If we are doing unit renovations, we then add on a "renovation vacancy" to the stabilized vacancy. So keeping the example above - let's assume we will renovate all 100 units at 5 units per month (the units will be offline for one month). Our model then applies the stabilized 5% vacancy to the 95 "available" units (100 total units less the 5 units that are being renovated) and then factors in the 5 units being renovated. So the monthly average vacancy is: 95 units*5% = 4.75 units + 5 renovated units = 9.75 units or a 9.75% average monthly vacancy.
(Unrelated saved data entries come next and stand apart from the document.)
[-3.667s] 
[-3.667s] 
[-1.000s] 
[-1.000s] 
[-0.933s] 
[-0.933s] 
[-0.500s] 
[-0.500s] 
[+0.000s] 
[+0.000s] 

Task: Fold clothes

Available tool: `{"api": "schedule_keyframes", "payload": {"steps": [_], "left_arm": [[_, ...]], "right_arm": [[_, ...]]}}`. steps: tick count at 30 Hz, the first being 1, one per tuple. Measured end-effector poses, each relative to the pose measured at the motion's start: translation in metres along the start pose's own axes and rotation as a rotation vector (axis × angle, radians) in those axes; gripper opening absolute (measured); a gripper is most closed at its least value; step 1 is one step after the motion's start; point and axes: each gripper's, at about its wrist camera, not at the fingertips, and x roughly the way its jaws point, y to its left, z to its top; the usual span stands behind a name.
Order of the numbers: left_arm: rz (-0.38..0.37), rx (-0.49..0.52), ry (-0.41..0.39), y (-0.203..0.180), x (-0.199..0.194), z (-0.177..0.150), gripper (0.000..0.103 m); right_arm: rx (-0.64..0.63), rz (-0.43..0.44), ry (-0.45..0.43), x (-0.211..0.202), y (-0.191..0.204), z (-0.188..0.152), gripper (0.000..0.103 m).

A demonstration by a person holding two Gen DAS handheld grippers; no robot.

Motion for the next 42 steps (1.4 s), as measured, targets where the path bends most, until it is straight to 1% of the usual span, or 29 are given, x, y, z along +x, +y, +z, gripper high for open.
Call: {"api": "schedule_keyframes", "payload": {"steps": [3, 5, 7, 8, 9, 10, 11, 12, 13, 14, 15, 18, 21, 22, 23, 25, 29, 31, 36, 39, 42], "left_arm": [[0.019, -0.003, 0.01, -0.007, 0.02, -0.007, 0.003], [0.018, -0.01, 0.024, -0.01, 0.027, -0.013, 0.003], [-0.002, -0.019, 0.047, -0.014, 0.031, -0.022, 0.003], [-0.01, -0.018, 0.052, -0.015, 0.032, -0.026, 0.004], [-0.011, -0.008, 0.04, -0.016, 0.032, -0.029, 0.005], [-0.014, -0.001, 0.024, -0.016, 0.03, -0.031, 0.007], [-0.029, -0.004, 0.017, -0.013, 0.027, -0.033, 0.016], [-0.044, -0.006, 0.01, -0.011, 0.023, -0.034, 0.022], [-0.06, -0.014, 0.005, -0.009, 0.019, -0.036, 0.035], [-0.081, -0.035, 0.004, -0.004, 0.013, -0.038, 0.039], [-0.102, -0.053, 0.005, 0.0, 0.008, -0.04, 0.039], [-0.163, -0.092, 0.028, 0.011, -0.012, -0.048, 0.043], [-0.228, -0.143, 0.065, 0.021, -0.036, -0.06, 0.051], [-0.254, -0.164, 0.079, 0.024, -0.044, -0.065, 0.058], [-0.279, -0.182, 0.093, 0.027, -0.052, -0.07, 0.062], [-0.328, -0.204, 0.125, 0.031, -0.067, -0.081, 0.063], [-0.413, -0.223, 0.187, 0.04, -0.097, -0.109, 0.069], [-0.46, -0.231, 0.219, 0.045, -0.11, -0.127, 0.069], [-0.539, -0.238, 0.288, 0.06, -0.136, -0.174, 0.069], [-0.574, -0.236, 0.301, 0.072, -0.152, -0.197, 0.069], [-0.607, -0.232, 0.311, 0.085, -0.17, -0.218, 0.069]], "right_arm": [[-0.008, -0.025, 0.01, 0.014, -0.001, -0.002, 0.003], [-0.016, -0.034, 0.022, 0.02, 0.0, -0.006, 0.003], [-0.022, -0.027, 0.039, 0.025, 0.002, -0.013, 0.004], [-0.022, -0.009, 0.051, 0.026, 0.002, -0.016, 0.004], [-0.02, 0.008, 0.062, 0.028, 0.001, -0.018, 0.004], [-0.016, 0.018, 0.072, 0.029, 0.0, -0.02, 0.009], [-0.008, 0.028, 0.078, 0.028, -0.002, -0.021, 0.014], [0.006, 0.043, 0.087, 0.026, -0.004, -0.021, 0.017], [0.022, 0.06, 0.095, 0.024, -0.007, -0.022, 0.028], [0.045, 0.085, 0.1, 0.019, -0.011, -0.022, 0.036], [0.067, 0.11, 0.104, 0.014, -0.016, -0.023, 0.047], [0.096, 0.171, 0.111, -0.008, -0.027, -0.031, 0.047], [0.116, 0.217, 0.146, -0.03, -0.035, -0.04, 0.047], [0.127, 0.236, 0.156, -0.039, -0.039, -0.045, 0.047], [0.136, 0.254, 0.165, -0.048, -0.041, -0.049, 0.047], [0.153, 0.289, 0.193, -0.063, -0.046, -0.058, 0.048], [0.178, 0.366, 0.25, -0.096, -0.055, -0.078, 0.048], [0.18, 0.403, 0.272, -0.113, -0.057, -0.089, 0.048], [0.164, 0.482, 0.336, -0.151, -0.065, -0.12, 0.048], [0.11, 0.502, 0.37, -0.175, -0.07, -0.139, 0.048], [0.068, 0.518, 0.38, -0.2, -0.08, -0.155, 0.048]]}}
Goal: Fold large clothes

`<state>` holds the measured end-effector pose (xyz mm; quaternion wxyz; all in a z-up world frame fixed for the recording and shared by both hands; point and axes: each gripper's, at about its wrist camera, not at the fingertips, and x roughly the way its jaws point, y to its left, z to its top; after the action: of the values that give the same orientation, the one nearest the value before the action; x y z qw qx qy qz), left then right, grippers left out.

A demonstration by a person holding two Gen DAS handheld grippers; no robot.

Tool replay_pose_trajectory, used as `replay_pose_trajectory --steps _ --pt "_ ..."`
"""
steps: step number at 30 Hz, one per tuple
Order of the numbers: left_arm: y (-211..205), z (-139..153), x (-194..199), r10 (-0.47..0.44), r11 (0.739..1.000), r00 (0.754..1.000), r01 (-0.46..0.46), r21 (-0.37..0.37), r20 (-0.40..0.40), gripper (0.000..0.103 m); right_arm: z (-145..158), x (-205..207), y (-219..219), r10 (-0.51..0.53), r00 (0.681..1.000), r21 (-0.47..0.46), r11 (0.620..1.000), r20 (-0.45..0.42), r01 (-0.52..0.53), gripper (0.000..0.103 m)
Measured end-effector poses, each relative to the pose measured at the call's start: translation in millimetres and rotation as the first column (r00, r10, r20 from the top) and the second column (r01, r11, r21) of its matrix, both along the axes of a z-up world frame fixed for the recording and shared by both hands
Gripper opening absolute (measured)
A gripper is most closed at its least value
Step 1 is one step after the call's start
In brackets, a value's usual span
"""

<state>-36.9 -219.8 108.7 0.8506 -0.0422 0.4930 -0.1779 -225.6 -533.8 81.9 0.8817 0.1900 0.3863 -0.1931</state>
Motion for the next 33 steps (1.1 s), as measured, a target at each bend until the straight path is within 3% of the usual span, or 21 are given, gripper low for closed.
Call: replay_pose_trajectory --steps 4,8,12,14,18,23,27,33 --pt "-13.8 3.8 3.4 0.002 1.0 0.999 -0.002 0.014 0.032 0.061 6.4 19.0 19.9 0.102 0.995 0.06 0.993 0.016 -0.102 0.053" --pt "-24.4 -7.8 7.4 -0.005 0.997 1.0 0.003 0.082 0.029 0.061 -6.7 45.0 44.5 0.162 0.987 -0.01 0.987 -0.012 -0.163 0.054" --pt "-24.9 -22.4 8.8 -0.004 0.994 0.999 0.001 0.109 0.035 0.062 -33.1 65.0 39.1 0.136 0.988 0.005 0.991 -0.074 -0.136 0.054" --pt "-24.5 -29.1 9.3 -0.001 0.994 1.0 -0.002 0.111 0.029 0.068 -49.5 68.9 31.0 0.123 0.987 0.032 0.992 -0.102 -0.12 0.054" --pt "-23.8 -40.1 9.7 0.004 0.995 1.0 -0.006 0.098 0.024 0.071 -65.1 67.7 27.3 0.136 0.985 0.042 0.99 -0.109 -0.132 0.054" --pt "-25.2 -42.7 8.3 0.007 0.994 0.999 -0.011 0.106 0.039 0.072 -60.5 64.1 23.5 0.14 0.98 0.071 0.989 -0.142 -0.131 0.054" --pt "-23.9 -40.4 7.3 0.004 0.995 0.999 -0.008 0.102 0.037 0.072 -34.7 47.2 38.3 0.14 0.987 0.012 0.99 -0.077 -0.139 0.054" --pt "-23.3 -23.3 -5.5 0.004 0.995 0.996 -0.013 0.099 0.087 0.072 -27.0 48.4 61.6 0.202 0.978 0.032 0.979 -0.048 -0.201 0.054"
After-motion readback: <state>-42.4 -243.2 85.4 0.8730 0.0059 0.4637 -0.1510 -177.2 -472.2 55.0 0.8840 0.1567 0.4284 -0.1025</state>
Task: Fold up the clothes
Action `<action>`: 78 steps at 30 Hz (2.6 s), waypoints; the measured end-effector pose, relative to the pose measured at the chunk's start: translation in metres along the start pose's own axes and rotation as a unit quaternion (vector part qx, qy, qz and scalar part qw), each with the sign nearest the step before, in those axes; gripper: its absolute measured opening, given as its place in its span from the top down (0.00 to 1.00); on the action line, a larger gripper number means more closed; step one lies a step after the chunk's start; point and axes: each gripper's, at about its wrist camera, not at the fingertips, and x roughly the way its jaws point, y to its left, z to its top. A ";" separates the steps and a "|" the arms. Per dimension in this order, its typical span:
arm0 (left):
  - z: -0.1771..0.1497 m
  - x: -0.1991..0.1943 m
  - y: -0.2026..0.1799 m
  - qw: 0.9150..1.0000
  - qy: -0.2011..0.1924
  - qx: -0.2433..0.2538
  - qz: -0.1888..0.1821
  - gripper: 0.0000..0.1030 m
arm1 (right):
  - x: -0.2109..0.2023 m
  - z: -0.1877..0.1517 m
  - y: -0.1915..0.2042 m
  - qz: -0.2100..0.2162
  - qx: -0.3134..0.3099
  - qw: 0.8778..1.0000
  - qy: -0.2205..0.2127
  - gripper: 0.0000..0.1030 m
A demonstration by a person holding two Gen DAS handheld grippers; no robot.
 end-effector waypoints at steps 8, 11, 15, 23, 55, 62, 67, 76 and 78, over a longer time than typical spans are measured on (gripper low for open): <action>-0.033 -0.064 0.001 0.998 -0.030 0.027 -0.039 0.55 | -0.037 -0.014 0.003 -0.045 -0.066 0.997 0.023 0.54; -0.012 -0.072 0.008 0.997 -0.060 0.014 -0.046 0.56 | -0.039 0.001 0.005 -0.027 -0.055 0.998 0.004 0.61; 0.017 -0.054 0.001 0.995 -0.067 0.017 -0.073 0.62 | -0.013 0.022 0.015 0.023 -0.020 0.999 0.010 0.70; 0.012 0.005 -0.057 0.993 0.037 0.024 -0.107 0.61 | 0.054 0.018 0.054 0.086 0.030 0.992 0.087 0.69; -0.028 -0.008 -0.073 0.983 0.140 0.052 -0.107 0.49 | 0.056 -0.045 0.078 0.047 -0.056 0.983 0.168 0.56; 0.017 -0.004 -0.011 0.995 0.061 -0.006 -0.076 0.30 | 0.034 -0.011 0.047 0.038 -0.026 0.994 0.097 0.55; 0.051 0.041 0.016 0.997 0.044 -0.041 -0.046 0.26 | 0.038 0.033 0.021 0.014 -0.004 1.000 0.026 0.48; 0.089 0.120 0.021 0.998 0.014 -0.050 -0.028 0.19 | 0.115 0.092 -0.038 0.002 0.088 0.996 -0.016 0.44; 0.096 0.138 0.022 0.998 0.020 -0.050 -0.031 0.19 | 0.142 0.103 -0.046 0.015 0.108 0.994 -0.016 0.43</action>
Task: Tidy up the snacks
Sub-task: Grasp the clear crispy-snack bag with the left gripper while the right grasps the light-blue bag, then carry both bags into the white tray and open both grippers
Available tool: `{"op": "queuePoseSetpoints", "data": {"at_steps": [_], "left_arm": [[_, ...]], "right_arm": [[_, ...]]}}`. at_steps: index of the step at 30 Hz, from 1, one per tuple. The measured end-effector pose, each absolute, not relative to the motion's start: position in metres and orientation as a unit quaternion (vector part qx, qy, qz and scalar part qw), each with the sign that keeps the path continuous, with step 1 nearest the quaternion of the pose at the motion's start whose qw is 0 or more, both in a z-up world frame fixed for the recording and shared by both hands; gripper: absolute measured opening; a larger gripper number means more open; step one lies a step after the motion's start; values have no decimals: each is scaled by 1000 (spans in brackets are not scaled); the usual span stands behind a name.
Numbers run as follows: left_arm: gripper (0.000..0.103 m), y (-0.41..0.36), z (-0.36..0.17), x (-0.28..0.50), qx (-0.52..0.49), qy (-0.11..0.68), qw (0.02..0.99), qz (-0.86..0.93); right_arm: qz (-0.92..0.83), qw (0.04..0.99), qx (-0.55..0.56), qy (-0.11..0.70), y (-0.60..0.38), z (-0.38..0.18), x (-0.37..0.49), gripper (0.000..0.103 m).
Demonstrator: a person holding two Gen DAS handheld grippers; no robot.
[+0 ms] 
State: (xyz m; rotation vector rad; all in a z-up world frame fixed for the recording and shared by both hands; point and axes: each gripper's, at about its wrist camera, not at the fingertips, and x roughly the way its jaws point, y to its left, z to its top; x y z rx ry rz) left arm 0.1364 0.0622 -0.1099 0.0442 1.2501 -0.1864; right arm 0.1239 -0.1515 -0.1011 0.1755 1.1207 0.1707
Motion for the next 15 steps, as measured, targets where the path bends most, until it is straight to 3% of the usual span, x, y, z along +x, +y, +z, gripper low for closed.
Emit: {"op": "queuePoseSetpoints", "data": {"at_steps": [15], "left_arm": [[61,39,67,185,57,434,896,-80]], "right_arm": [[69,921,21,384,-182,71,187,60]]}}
So the 9.75% total vacancy will last through the renovation, then the occupancy will stabilize to the 95%.

We then make assumptions on concessions, credit loss, model units, etc that are additional reductions and get to a Net Rental Income (NRI). NRI is a major line item in multifamily because it incorporates all economic losses to the potential rental revenue. If you try to increase rents 10%, but vacancy falls 5%, everything is captured in the NRI figure.

I would suggest not investing in a property if you can not get accurate tenant receivable numbers (credit loss number). If you are simply doing a first pass on the underwriting I would start with a +/- 1% credit loss depending on the location and tenant base (lower for high quality tenants). One note - do not rely on the trailing numbers for accurate bad debt numbers as you can do some accounting tricks to make that figure lower than the true outstanding tenant receivables. 

 

In MF I’ve never seen someone look at it and say, well, this unit will be down for 2 weeks before we rent it, so add x% to the vacancy. But what you can do is say, market vacancy is, for example, 6%. So I’ll assume 6% for the year. Now, each month l have 5 units turning over, each of which will take 2 weeks to turnover and release. Therefore, if I have 100 units, 5 units will be vacancy for 2 weeks per month, in addition to the 5% vacancy. So, I need to add 2.5% vacancy (5 units vacant for half per month = 5%*.5) to my 5% market vacancy - so 7.5%. 
 

the next question you need to ask yourself is what is in the costar number. Costar says 5% vacancy. But define how costar tracks vacancy. That 5% may include all units in the market which are down. The reason I say this is because if you talk to costar, they get a daily feed from many landlords on occupied and vacant units. That means the second a unit goes vacant, even if it’s being turned, it hits the costar vacancy. Which means it’s in your vacancy assumption they provide and you don’t need to get as granular as I did above. So your first thing you do should be talk to costar. Number two would be, do the above for your asset if you really want to be that granular. In the end, too much analysis creates paralysis, I would rather be partially right with an indication of where I’m going than so deep in the weeds I can’t see the rainbow.